ASSIGNED TASK: Give the listing again exactly, skipping any pictures it holds.

=== GIVEN DATA ===

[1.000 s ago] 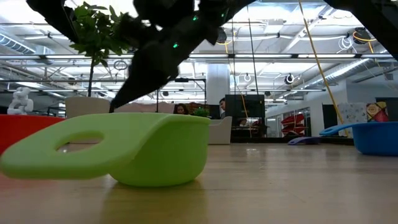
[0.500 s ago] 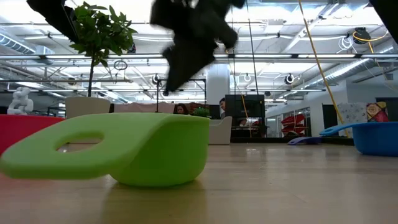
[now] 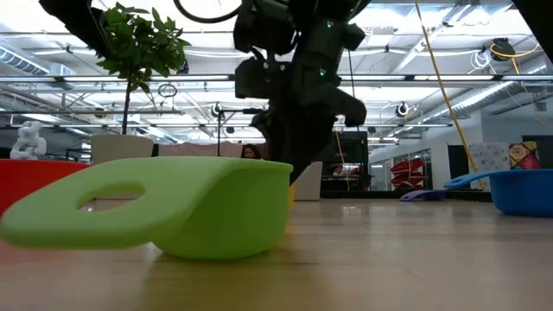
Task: Nest measuring cups in basket
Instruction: Move the yellow measuring cup to the top of the table
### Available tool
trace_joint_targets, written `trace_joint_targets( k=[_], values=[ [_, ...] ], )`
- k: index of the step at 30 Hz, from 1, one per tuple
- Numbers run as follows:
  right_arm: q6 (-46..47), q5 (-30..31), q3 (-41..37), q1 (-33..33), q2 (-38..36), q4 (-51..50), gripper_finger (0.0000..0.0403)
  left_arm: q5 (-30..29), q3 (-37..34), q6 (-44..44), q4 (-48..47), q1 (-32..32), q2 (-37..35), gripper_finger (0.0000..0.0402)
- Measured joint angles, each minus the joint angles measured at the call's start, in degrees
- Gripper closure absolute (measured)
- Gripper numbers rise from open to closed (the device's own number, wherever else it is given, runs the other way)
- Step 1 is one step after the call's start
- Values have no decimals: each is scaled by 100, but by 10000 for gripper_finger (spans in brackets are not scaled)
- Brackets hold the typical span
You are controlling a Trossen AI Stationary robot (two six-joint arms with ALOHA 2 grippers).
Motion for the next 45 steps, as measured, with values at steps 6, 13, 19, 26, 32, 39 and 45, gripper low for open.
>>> trace_joint_targets(
  k=[6, 13, 19, 26, 32, 39, 45],
  values=[
    [-98, 207, -1, -57, -4, -69, 290, -6, -2, 3, 19, -2, 0, 256],
    [-155, 245, 0, -203, -4, -174, 394, -6, -2, -17, 20, 0, 0, 256],
    [-150, 507, 0, -454, -4, -229, 399, -5, -2, -17, 20, 0, 0, 256],
    [-203, 515, -165, -939, -17, 43, 401, -3, -2, -63, 20, -2, 0, 256],
    [-229, 519, -586, -1318, -48, 351, 401, -1, -2, -75, 22, -2, 0, 256],
    [-215, 508, -744, -1430, -32, 414, 402, 3, -2, -77, 24, -2, 0, 256],
    [-198, 354, -754, -1394, -103, 472, 362, 5, -2, -81, 24, -2, 0, 256]
  ],
)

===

ANSWER SPACE:
[1.000 s ago] 
[0.500 s ago] 
[now] 
Task: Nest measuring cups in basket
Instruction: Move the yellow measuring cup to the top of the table
### Available tool
trace_joint_targets, written `trace_joint_targets( k=[_], values=[ [_, ...] ], )`
- k: index of the step at 30 Hz, from 1, one per tuple
- Numbers run as follows:
  right_arm: q6 (-46..47), q5 (-30..31), q3 (-41..37), q1 (-33..33), q2 (-38..36), q4 (-51..50), gripper_finger (0.0000..0.0403)
  left_arm: q5 (-30..29), q3 (-37..34), q6 (-44..44), q4 (-48..47), q1 (-32..32), q2 (-37..35), gripper_finger (0.0000..0.0402)
- Measured joint angles, each minus the joint angles measured at the call's start, in degrees
- Gripper closure absolute (measured)
- Gripper numbers rise from open to closed (the device's own number, wherever else it is given, runs the other way)
- Step 1 is one step after the call's start
- Values have no decimals: each is scaled by 100, but by 10000 for gripper_finger (spans in brackets are not scaled)
- Brackets hold the typical span
You are controlling a Trossen AI Stationary robot (two six-joint arms with ALOHA 2 grippers).
Motion for the next 45 steps, as measured, with values at steps 6, 13, 19, 26, 32, 39 and 45, gripper low for open.
>>> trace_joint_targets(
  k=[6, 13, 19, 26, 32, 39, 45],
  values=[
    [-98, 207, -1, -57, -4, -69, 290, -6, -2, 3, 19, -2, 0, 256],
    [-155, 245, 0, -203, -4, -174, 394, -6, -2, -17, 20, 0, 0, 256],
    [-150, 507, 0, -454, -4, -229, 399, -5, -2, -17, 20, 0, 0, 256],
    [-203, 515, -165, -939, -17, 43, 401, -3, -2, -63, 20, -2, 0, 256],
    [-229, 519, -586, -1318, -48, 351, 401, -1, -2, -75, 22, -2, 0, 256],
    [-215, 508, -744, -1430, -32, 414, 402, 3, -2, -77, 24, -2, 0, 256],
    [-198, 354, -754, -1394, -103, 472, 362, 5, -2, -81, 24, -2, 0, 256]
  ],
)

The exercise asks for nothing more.